# Deducing the concentration of PM2.5 based on AOD and weather, etc. with Machine Learning Models

> Note: This notebook is under development.

In [1]:
from osgeo import gdal

In [2]:
import sklearn

In [3]:
import numpy as np
import matplotlib.pyplot as plt

In [4]:
import math

In [5]:
%matplotlib inline
%config InlineBackend.figure_format = 'svg'

In [32]:
import csv

## Importing Raster Data
Raster Image I/O

In [6]:
class Grid(object):
    @staticmethod
    def read_img(_file):
        dataset = gdal.Open(_file)
        # 数据描述
        # print(dataset.GetDescription())

        # 图像的列数X与行数Y
        img_width = dataset.RasterXSize
        img_height = dataset.RasterYSize

        # 仿射矩阵
        img_geotrans = dataset.GetGeoTransform()

        # 投影
        img_proj = dataset.GetProjection()

        # 将数据写成数组，对应栅格矩阵
        img_data = dataset.ReadAsArray(0, 0, img_width, img_height)

        # 数据格式大小
        # print(img_data.shape)

        del dataset
        return img_data, img_proj, img_geotrans

    @staticmethod
    def write_img(_file, img_data, img_proj, img_geotrans, _format):
        # 判断栅格数据的数据类型
        if 'int8' in img_data.dtype.name:
            datatype = gdal.GDT_Byte
        elif 'int16' in img_data.dtype.name:
            datatype = gdal.GDT_UInt16
        else:
            datatype = gdal.GDT_Float32

        # 判读数组维数
        if len(img_data.shape) == 3:
            img_bands, img_height, img_width = img_data.shape
        else:
            img_bands, (img_height, img_width) = 1, img_data.shape

        # 创建文件
        # HFA -> .img | GTiff -> .tif
        if _format == 'tif':
            driver = gdal.GetDriverByName("GTiff")
        else:
            driver = gdal.GetDriverByName("HFA")

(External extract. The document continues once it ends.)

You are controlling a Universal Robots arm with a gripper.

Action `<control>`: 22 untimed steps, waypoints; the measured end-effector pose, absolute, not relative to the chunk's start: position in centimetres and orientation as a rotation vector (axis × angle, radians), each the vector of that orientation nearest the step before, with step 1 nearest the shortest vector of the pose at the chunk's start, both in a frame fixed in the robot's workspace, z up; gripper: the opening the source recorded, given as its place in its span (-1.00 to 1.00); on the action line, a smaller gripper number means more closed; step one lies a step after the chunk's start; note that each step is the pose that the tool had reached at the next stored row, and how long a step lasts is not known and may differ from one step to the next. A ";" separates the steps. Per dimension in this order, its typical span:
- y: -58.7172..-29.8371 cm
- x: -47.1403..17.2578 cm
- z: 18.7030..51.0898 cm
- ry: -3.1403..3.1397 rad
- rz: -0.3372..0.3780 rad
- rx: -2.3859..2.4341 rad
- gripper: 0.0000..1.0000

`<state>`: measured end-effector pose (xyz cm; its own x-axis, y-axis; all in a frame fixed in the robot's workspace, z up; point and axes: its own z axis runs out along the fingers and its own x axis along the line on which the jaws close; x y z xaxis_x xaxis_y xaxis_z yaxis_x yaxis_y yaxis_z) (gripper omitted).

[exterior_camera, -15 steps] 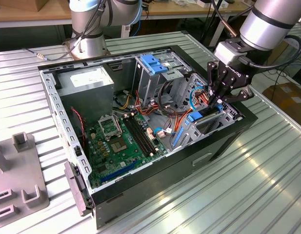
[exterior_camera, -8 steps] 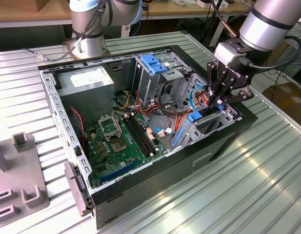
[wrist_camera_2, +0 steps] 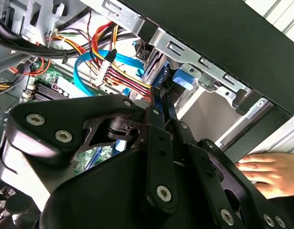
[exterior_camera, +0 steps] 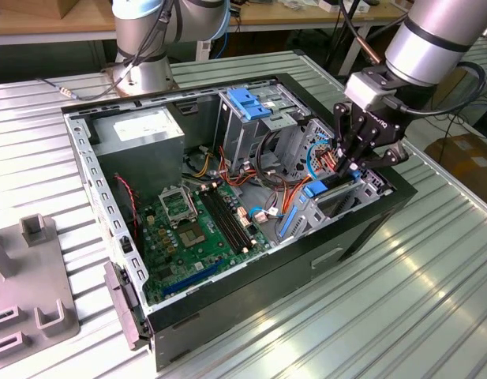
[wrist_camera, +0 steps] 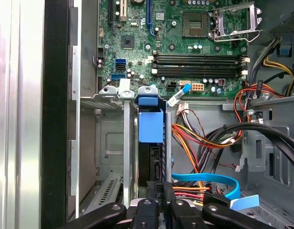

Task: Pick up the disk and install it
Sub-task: 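Insert the first disk wire, then insert the second disk wire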

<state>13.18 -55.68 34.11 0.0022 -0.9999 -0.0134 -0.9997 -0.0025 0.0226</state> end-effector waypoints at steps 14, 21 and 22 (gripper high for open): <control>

        dataset = driver.Create(_file, img_width, img_height, img_bands, datatype)

        # 写入仿射变换参数
        dataset.SetGeoTransform(img_geotrans)
        # 写入投影
        dataset.SetProjection(img_proj)
        # 写入数组数据
        # GetRasterBand()
        if img_bands == 1:
            dataset.GetRasterBand(1).WriteArray(img_data)
        else:
            for i in range(img_bands):
                dataset.GetRasterBand(i + 1).WriteArray(img_data[i])

        del dataset

Specifying the extent

In [7]:
x_min = -1225790
x_max = 53952
y_min = -639572
y_max = 685124

In [None]:
img_templete, proj_templete, geotrans_templete = Grid.read_img("./img_data/dem.tif")
line_num, row_num = img_templete.shape

In [None]:
print(line_num, row_num)

In [None]:
img_intercept = img_templete.copy()
img_aod = img_templete.copy()
img_t = img_templete.copy()
img_p = img_templete.copy()
img_ws = img_templete.copy()
img_rh = img_templete.copy()
img_dem = img_templete.copy()
img_ndvi = img_templete.copy()

In [None]:
DEM = img_templete
NDVI, proj, trans = Grid.read_img("./img_data/ndvi.tif")
imageDictTemplate = {
    'Intercept': img_intercept,
    'AOD': img_aod,
    'T': img_t,
    'P': img_p,
    'WS': img_ws,
    'RH': img_rh
}

In [None]:
from sklearn.ensemble import RandomForestClassifier
def RandomForestRegressionDriver(imageDict, )
    global source_data, img_intercept, img_aod, img_t, 
        img_p, img_ws, img_rh, img_dem, img_ndvi, img_local_r,
        line_num, row_num
    

In [None]:
from scipy.stats.stats import pearsonr

In [None]:
help(pearsonr)

In [None]:
import csv
help(csv)

In [None]:
def ComputePearsonR():
    fileList = ['14-1', '14-4', '14-7', '15-1', '15-7', '16-1', '16-4', '16-7']
    for file in fileList:
        with open('./table/data-'+ file + '.csv', newline='') as csvfile:
            x_aod = []
            x_at = []
            x_dem = []
            x_rh = []
            x_pr = []
            y = []
            table = csv.DictReader(csvfile, delimiter=',', quotechar='|')
            for row in table:
                x_aod.append(float(row['AOD']))
                x_at.append(float(row['AirTemp']))
                x_dem.append(float(row['DEM']))
                x_rh.append(float(row['RH']))
                x_pr.append(float(row['SeaLevelPr']))
                y.append(float(row['pm2_5']))
            r1 = pearsonr(x_aod, y)
            r2 = pearsonr(x_at, y)
            r3 = pearsonr(x_dem, y)
            r4 = pearsonr(x_rh, y)
            r5 = pearsonr(x_pr, y)
            print(file, r1[1] < 0.05, r2[1] < 0.05, r3[1] < 0.05, r4[1] < 0.05, r5[1] < 0.05)

ComputePearsonR()

In [8]:
from scipy import stats

In [19]:
def readImageDataAsString(filePath):
    data = Grid.read_img(filePath)[0]
    shape = np.shape(data)
    array = data.ravel()
    print("Original Shape: \t" + str(shape))
    print("Flattened array size: \t" + str(np.shape(array)[0]))
    print("Array:\t" + str(array))
    return array, shape

In [23]:
ndviArray, shape = readImageDataAsString("./img_data/ndvi.tif")
demArray = readImageDataAsString("./img_data/dem.tif")[0]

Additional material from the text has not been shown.